With each having their own motive to look deeper into these deaths, Raven and Sarah find themselves propelled headlong into the darkest shadows of Edinburgh’s underworld, where they will have to overcome their differences if they are to make it out alive.
You are immediately sucked into a world of vice, dark deeds and a ‘Fetid labyrinth’ that was Edinburgh in 1847.
Lots of local flavour – turns out the North Bridge was the windiest part of the city even back then! However , it’s the oldest and most gothic parts of the city which come alive – from the Grassmarket to Canongate, the old town really comes into its own and is the star of the very gothic and cloaked in black, show.
This is the Edinburgh of shadows, of dark corners and even darker characters. The city plays a frightening role in itself and even the Water of Leith, once a den of inequity comes alive on the smutty, dusty page.
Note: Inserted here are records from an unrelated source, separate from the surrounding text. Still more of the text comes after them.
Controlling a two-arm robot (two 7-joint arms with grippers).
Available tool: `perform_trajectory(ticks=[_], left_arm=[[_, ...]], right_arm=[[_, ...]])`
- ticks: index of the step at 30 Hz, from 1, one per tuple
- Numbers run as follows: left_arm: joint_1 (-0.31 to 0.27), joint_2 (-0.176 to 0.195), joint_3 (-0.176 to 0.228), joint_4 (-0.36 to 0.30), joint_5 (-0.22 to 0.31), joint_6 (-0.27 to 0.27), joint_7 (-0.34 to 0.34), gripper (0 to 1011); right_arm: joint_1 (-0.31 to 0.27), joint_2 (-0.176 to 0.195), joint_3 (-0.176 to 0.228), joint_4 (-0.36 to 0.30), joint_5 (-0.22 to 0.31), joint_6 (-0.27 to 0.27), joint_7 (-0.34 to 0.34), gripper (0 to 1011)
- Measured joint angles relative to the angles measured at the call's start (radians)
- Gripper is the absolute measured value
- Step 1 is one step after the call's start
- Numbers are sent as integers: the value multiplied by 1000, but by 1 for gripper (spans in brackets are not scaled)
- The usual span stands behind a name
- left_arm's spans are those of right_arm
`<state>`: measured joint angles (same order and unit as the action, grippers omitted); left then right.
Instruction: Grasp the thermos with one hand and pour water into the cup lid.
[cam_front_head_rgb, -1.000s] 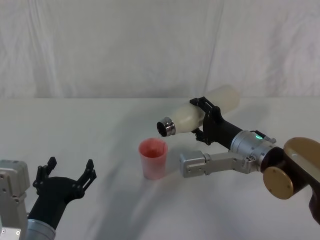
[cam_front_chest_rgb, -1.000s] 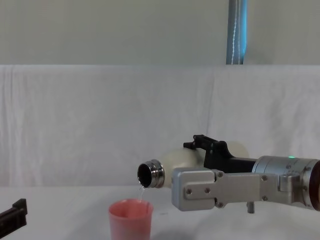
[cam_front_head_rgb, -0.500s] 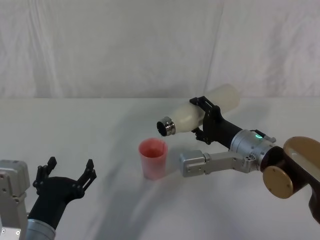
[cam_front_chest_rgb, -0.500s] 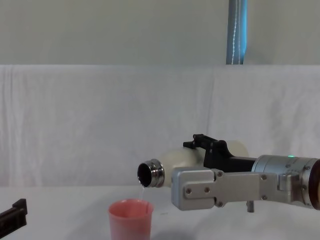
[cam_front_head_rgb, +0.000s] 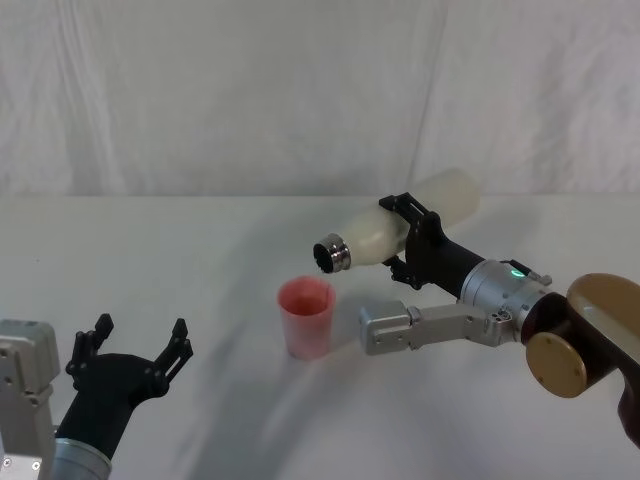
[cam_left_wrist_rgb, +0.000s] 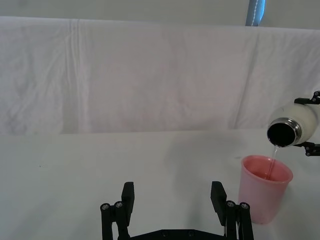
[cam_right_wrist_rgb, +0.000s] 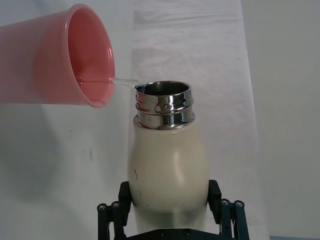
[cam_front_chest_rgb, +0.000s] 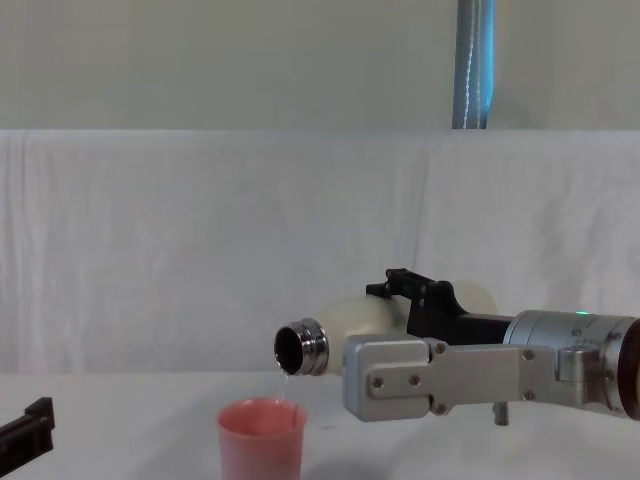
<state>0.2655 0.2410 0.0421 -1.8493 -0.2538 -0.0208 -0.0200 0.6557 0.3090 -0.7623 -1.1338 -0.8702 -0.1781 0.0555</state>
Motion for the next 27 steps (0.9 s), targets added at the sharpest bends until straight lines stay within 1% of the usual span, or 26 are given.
perform_trajectory(ticks=[9, 15, 21, 27], left_arm=[[0, 0, 0, 0, 0, 0, 0, 1001], [0, 0, 0, 0, 0, 0, 0, 1001], [0, 0, 0, 0, 0, 0, 0, 1001], [0, 0, 0, 0, 0, 0, 0, 1001]], right_arm=[[-3, 1, 2, -4, 6, -4, 3, 952], [-11, 0, 13, -12, 33, -20, 6, 952], [-20, 0, 22, -25, 52, -22, 18, 952], [-38, 3, 44, -55, 95, -13, 53, 952]])
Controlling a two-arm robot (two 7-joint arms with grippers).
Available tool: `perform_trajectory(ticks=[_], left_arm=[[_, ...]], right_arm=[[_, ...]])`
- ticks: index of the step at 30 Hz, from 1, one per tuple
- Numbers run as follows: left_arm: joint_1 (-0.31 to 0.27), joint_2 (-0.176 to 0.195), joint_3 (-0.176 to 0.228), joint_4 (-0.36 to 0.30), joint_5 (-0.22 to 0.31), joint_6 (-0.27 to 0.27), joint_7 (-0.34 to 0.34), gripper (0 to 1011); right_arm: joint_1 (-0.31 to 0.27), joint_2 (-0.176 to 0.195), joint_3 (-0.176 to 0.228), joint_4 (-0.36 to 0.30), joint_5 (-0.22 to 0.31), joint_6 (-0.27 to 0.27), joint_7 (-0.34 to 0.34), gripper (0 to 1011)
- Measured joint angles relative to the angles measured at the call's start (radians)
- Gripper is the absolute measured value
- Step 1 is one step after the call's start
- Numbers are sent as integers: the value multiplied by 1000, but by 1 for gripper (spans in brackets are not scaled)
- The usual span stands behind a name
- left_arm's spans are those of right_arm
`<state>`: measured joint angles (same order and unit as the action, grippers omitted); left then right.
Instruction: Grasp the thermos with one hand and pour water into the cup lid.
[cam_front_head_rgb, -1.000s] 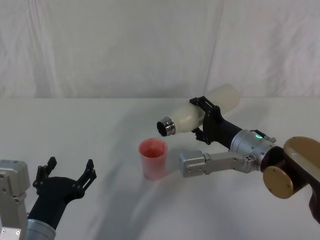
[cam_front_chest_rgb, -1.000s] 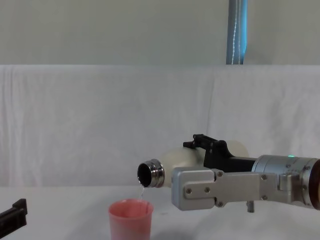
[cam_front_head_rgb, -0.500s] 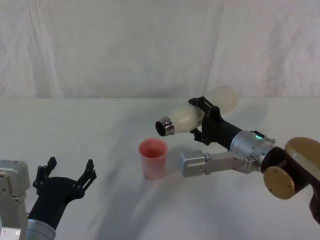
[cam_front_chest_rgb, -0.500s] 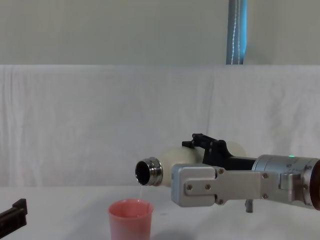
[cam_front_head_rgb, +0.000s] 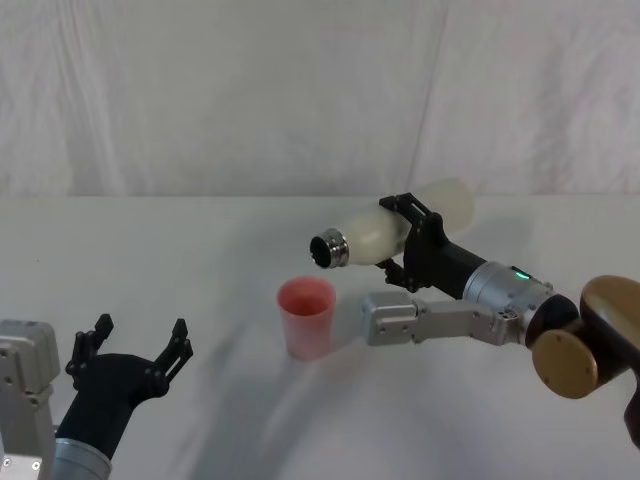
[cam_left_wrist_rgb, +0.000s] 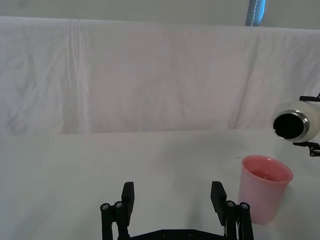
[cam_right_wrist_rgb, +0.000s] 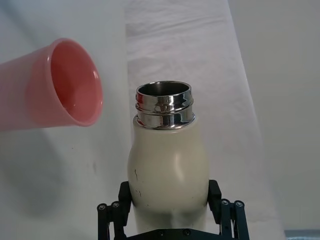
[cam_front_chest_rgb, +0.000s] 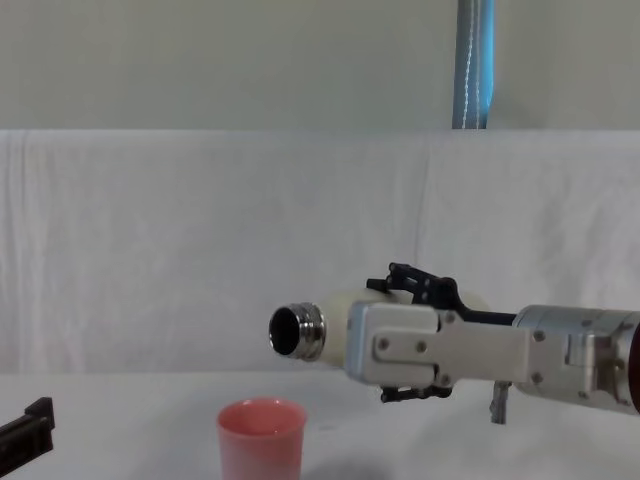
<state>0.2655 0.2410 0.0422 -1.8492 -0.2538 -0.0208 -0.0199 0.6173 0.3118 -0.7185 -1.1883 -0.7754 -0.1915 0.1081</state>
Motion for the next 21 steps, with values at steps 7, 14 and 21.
perform_trajectory(ticks=[7, 14, 21], left_arm=[[0, 0, 0, 0, 0, 0, 0, 1001], [0, 0, 0, 0, 0, 0, 0, 1001], [0, 0, 0, 0, 0, 0, 0, 1001]], right_arm=[[-30, 6, 42, -57, 82, 19, 65, 952], [-65, 23, 92, -125, 163, 40, 115, 952], [-116, 43, 157, -207, 267, 73, 166, 952]])
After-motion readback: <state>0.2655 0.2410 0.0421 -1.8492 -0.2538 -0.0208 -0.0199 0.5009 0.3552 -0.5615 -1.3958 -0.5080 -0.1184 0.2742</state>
Alive with historical intrigue and deadly delight, Edinburgh has never seemed so gothically fascinating!
The new part of town with the posh townhouses and the smart offices. Dr Simpson lives in the rather grand Queen Street and it’s where Raven later moves to. This is a city undergoing great change and this new part of town represents the wealth and prosperity that some have.
Susan: @thebooktrailer
This has to be one of the most gothic visits to Edinburgh town
I ever did make in my life. Ooh that sounds like the start of a rhyme doesn’t it? The cover opened and what a cover it is by the way! and immediately I was sucked into a world of vice, dark deeds and a ‘Fetid labyrinth’ that was Edinburgh in 1847.
Novels like this are thrilling if done right and boy was this done right. Evoking sights, sounds and smells of a time gone by, with a little bit of history thrown in such as the “Irish invasion from Glasgow”
I loved this from the first page. A fully immersive novel with a great plot and mysterious threads throughout. It’s extremely vivid read and I hear it’s the first of many. Bring them on! Missing Raven and co already.